| Problem statement |
Show every line of the data that includes the word "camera".

**** Supplied material ****

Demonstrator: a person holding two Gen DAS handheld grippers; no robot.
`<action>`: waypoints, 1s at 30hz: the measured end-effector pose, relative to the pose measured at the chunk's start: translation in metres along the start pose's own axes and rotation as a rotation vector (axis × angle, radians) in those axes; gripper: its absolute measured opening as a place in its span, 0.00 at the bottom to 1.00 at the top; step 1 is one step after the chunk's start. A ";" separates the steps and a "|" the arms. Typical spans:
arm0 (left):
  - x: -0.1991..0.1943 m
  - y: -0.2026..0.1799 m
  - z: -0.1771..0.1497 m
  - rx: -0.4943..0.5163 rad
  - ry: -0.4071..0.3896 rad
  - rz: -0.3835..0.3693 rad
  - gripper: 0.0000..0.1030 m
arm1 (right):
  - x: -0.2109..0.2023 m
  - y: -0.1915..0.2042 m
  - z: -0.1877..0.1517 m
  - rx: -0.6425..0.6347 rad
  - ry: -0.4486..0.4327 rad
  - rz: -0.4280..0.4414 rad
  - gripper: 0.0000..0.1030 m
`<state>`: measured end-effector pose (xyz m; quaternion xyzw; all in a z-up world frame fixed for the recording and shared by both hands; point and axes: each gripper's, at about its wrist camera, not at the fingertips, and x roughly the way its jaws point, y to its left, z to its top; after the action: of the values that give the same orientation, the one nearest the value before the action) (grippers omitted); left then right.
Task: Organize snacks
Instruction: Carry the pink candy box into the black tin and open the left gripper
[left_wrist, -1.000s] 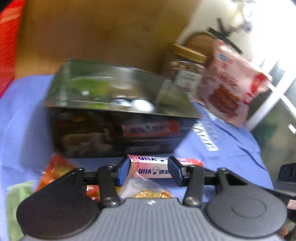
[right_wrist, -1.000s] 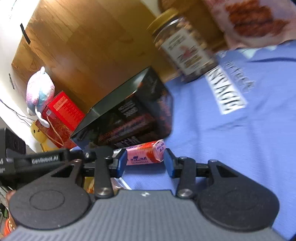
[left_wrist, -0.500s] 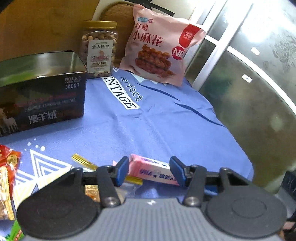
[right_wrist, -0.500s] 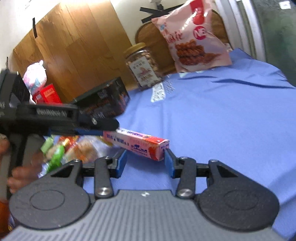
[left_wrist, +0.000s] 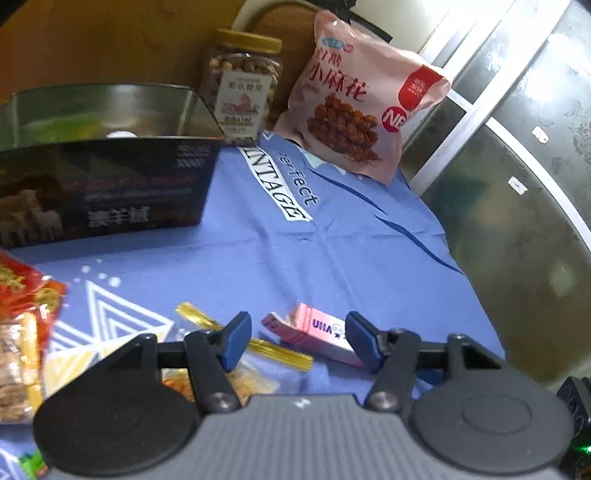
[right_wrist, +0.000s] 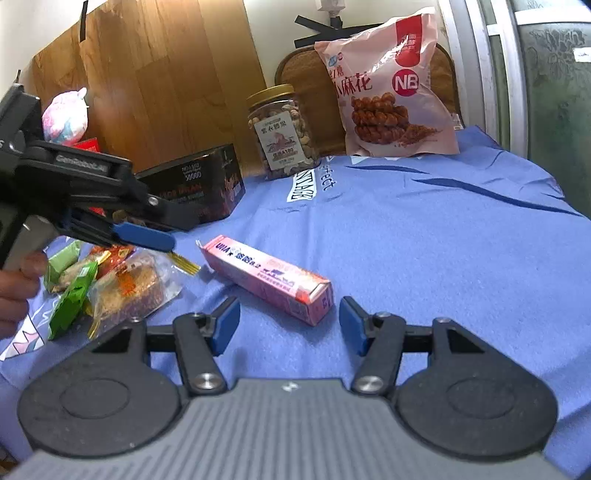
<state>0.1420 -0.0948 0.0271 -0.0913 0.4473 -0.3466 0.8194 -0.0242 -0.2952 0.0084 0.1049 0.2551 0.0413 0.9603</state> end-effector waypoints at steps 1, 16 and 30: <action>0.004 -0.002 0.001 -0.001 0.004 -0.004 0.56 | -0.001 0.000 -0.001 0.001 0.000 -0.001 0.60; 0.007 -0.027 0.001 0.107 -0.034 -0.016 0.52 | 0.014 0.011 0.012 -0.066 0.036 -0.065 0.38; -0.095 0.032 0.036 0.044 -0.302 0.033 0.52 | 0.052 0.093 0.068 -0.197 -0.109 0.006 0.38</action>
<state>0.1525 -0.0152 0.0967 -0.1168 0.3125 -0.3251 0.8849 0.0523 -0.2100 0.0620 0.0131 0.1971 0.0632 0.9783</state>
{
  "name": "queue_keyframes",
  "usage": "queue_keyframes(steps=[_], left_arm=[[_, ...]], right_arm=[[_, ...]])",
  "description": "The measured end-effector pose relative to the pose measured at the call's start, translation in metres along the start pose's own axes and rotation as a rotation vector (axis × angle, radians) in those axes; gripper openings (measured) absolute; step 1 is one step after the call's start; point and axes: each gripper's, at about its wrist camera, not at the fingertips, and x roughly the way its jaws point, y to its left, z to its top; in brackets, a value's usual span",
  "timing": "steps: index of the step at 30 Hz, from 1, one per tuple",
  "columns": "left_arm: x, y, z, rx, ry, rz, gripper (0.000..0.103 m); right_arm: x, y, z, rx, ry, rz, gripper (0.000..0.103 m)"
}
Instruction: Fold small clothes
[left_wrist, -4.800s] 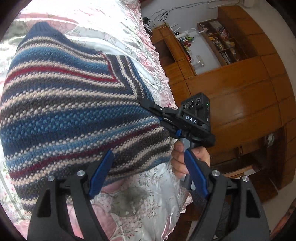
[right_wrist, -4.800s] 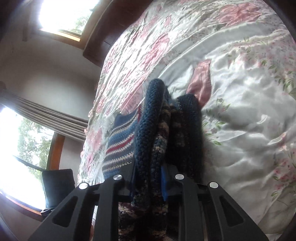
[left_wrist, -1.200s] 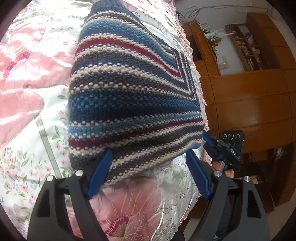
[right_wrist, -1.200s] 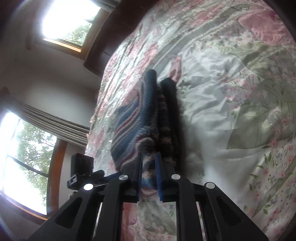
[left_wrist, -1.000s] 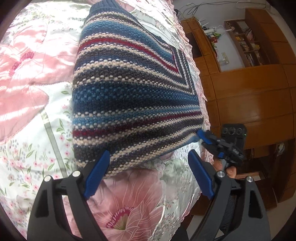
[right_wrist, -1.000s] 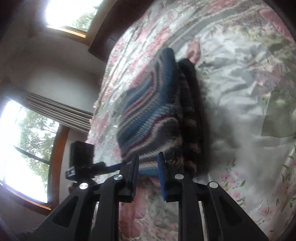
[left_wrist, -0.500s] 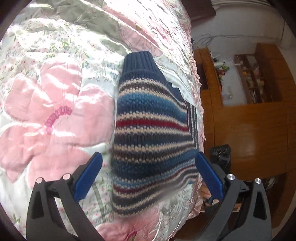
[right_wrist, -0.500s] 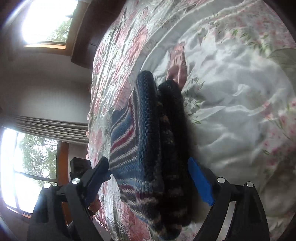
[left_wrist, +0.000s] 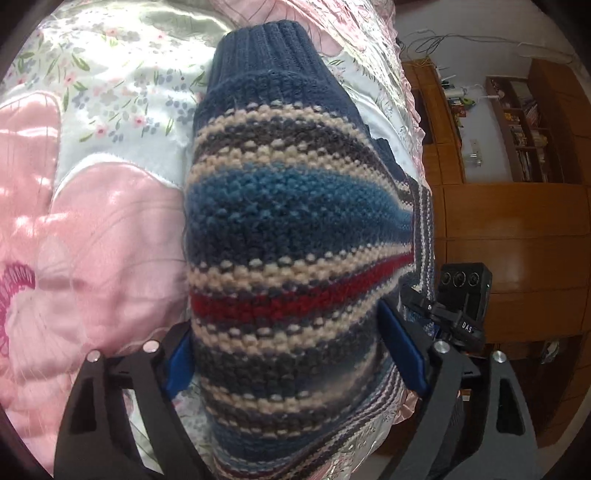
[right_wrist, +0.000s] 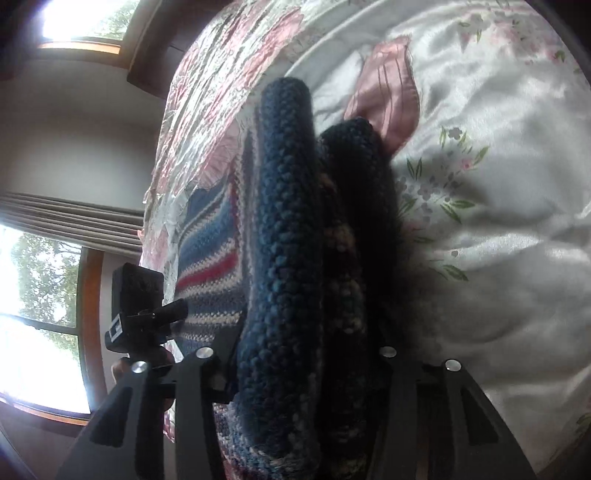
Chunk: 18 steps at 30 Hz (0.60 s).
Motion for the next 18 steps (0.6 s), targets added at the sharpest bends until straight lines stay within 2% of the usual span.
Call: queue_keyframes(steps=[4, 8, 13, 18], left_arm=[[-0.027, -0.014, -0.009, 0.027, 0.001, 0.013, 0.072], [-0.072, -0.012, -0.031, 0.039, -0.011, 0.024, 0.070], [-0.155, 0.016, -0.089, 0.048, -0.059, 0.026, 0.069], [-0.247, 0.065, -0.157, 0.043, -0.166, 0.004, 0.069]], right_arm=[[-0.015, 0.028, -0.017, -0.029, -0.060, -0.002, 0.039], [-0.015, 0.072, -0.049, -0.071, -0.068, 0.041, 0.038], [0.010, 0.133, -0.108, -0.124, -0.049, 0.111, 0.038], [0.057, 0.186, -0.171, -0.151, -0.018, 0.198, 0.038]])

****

| Result of this exercise |
`<state>`: measured end-effector pose (xyz m; quaternion xyzw; all in a z-up world frame fixed for the recording and shared by both hands; point and axes: each gripper's, at about its wrist camera, not at the fingertips, and x roughly the way its jaws point, y to its left, z to its top; after the action: of the values that give the same orientation, the one nearest the value before the action) (grippers omitted); left then right.
  "description": "The measured end-effector pose relative to the pose measured at the call's start, translation in metres along the start pose's own axes and rotation as a rotation vector (axis × angle, radians) in those axes; gripper openings (measured) absolute; step 1 is one step after the call's start; point and axes: each gripper's, at about its wrist camera, not at the fingertips, and x roughly the way its jaws point, y to its left, z to its top; in brackets, a value's usual span",

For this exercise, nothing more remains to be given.